The measure would extend protections under the Just Cause for Eviction Ordinance to thousands more Oakland rental units, implement the currently un-enforced Tenant Protection Ordinance, and reform the existing Rent Adjustment Program (Oakland’s weak substitute for rent control) to make it much harder for landlords to raise rents above the rate of inflation, place an absolute 5% per year cap on rent increases, cover more rental units under rent control, and ensure a tenant-majority Rent Board, among other improvements.

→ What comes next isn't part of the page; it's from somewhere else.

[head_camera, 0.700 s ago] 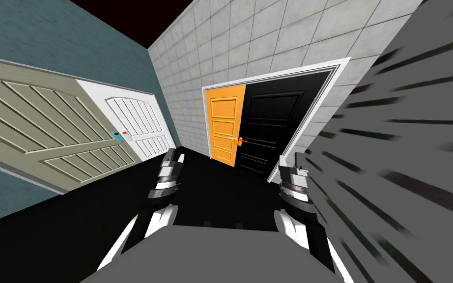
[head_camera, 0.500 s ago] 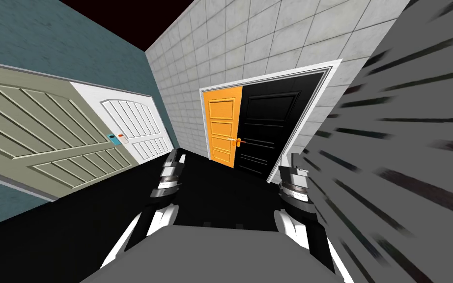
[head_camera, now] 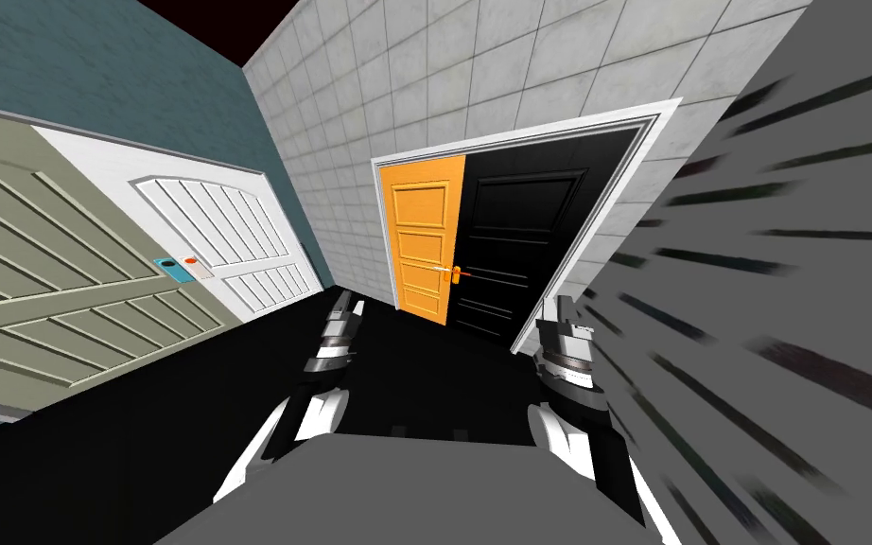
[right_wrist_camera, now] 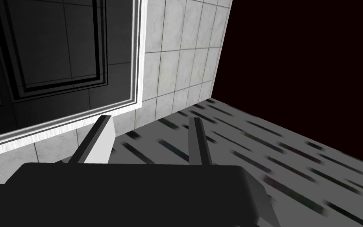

Along with OTU, other organizations championing the measure include Causa Justa :: Just Cause, Alliance of California for Community Empowerment Action (ACCE), East Bay Alliance for a Sustainable Economy (EBASE), Oakland Community Organizations, Oakland Rising, and the California Nurses Association and SEIU Local 1021.

While Mayor Schaaf announced her own housing plan on Thursday that focusses mostly on increasing the production of new affordable housing units, the Renters Upgrade Initiative would go much, much further than the Mayor’s plan in providing immediate relief to Oakland renters facing evictions, landlord abuse, and impossible rent increases. While housing advocates attempted to work with the Mayor’s “Housing Cabinet” last year to include many of the renter protection and anti-displacement provisions of the Upgrade Initiative into the Mayor’s plan, these efforts were largely disregarded by the Mayor and the Councilmembers involved in the process. The Mayor’s minimal attention to urgently needed anti-displacement measures in her plan only demonstrates the critical importance of a citizen-led ballot initiative for renters’ rights that is not beholden to real estate interests.

The Oakland City Attorney now has 15 days to review the the measure and prepare a ballot title and summary before the City Clerk can issue a Notice of Intent to Circulate a Petition. Organizers will then have until June to collect enough certified signatures to place the Renters Upgrade Initiative on the November 2016 ballot, when voters will finally have a chance to enact meaningful protections to keep Oakland renters in their homes and communities.